§ Problem description
Copy out, word for word, the lines from the start of the data below through the line containing "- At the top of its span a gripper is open", and no others.

=-=-=

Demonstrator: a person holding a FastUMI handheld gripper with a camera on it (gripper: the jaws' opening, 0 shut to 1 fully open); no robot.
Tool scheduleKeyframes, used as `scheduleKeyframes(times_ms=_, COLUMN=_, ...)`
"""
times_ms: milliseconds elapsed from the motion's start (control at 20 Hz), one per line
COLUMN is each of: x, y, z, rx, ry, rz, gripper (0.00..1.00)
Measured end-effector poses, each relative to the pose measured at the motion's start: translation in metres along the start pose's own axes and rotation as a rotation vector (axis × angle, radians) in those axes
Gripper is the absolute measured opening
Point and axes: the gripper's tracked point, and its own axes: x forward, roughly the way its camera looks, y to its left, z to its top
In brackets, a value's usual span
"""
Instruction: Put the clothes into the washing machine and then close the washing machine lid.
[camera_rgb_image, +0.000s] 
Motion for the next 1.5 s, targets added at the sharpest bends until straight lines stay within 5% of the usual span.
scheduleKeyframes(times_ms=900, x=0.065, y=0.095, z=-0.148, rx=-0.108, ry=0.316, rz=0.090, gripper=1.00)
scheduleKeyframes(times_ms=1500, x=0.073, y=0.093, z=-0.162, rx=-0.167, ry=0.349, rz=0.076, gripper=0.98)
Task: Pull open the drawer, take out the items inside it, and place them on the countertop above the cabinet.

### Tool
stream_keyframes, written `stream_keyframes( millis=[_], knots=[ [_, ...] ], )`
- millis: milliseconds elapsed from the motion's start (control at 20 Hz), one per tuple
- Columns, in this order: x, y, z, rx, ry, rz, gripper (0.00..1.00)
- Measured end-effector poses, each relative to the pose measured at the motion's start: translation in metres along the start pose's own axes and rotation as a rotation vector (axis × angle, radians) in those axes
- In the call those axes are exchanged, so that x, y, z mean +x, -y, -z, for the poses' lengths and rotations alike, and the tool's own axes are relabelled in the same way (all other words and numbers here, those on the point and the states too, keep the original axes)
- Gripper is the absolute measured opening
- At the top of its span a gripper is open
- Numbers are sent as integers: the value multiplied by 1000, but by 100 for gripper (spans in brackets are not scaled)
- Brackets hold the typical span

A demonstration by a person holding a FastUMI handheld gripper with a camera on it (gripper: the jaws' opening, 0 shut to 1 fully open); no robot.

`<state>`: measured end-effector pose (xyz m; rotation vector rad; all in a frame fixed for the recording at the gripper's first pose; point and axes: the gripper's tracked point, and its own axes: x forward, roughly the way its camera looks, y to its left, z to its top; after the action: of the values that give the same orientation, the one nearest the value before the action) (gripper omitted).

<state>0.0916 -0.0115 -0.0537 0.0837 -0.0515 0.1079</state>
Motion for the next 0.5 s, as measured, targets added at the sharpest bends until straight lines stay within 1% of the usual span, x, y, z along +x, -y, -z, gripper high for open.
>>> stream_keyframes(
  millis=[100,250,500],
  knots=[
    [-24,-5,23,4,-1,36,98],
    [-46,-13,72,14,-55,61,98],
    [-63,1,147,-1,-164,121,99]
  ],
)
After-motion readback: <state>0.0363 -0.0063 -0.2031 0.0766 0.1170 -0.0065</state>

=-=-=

§ Exercise response
Demonstrator: a person holding a FastUMI handheld gripper with a camera on it (gripper: the jaws' opening, 0 shut to 1 fully open); no robot.
Tool scheduleKeyframes, used as `scheduleKeyframes(times_ms=_, COLUMN=_, ...)`
"""
times_ms: milliseconds elapsed from the motion's start (control at 20 Hz), one per line
COLUMN is each of: x, y, z, rx, ry, rz, gripper (0.00..1.00)
Measured end-effector poses, each relative to the pose measured at the motion's start: translation in metres along the start pose's own axes and rotation as a rotation vector (axis × angle, radians) in those axes
Gripper is the absolute measured opening
Point and axes: the gripper's tracked point, and its own axes: x forward, roughly the way its camera looks, y to its left, z to its top
In brackets, a value's usual span
"""
Instruction: Put the clothes into the washing machine and then close the washing machine lid.
[camera_rgb_image, +0.000s] 
Motion for the next 1.5 s, targets added at the sharpest bends until straight lines stay within 5% of the usual span.
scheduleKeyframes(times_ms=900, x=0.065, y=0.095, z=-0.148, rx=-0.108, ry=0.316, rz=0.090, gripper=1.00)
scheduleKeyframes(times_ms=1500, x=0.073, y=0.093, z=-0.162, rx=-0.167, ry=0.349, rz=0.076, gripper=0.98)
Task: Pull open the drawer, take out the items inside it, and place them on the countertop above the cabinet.

### Tool
stream_keyframes, written `stream_keyframes( millis=[_], knots=[ [_, ...] ], )`
- millis: milliseconds elapsed from the motion's start (control at 20 Hz), one per tuple
- Columns, in this order: x, y, z, rx, ry, rz, gripper (0.00..1.00)
- Measured end-effector poses, each relative to the pose measured at the motion's start: translation in metres along the start pose's own axes and rotation as a rotation vector (axis × angle, radians) in those axes
- In the call those axes are exchanged, so that x, y, z mean +x, -y, -z, for the poses' lengths and rotations alike, and the tool's own axes are relabelled in the same way (all other words and numbers here, those on the point and the states too, keep the original axes)
- Gripper is the absolute measured opening
- At the top of its span a gripper is open

There is nothing more to this answer.